The lines you return should be those containing the string "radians", taken from the data below.

Supplied records:
════

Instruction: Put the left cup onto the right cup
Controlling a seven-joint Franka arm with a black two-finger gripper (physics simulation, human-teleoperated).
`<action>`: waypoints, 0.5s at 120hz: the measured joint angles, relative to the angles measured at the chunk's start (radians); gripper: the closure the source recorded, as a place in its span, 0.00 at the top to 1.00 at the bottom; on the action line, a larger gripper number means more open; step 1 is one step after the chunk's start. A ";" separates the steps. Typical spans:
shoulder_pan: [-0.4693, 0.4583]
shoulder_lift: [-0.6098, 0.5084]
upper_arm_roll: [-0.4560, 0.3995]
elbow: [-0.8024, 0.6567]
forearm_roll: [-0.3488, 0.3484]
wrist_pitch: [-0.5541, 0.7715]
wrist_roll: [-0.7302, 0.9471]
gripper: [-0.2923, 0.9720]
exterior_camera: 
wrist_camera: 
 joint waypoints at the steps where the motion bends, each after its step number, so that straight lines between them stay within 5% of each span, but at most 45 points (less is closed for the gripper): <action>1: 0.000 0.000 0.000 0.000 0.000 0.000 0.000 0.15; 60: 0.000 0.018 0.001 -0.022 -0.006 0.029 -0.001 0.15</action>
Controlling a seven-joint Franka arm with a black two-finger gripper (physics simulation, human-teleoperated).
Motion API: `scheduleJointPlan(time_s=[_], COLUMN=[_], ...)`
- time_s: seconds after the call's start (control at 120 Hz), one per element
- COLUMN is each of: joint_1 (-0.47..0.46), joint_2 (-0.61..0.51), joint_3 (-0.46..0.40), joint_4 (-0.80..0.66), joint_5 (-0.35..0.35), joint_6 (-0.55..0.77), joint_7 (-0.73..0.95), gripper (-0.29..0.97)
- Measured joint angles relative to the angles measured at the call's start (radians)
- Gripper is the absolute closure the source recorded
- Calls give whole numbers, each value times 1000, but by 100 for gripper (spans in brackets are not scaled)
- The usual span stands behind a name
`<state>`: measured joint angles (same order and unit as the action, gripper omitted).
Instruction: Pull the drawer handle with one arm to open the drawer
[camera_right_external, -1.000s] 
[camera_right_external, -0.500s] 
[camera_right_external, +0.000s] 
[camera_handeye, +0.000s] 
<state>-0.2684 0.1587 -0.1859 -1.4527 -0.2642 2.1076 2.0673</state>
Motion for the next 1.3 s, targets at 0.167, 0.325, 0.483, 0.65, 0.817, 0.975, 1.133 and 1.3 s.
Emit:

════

Reply to the exercise:
`<action>`: waypoints, 0.5s at 120hz: the measured joint angles, relative to the angles measured at the chunk's start (radians); gripper: the closure the source recorded, as a place in its span, 0.00 at the top to 1.00 at the bottom; on the action line, a larger gripper number means more open; step 1 is one step after the chunk's start. A ";" separates the steps. Typical spans:
- Measured joint angles relative to the angles measured at the call's start (radians)

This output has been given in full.